THE PROBLEM:
Return exactly these lines and no others: the one containing "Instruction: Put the" and all that follow it to the end of the listing below.

DATA EXTRACT:
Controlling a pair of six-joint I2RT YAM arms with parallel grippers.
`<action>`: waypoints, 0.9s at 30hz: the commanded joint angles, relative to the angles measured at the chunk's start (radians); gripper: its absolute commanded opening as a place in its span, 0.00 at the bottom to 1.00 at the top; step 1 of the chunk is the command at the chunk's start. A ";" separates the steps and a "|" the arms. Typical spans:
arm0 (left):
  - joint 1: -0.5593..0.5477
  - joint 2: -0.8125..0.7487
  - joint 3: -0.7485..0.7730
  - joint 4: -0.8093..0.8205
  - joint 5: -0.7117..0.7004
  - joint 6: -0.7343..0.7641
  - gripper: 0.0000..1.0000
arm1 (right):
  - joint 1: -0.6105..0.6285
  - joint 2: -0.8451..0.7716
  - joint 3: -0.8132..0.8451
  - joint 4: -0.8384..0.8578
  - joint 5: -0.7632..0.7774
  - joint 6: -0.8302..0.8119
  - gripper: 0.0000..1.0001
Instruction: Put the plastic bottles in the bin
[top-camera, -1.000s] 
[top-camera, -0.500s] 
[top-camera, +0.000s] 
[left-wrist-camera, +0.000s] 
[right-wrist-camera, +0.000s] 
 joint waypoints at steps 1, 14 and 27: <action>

ANSWER FOR THE TASK:
Instruction: Put the plastic bottles in the bin
[top-camera, -1.000s] 
[top-camera, -0.500s] 
[top-camera, +0.000s] 
[left-wrist-camera, +0.000s] 
[right-wrist-camera, +0.000s] 
 joint waypoints at steps 1, 14 and 27: <action>

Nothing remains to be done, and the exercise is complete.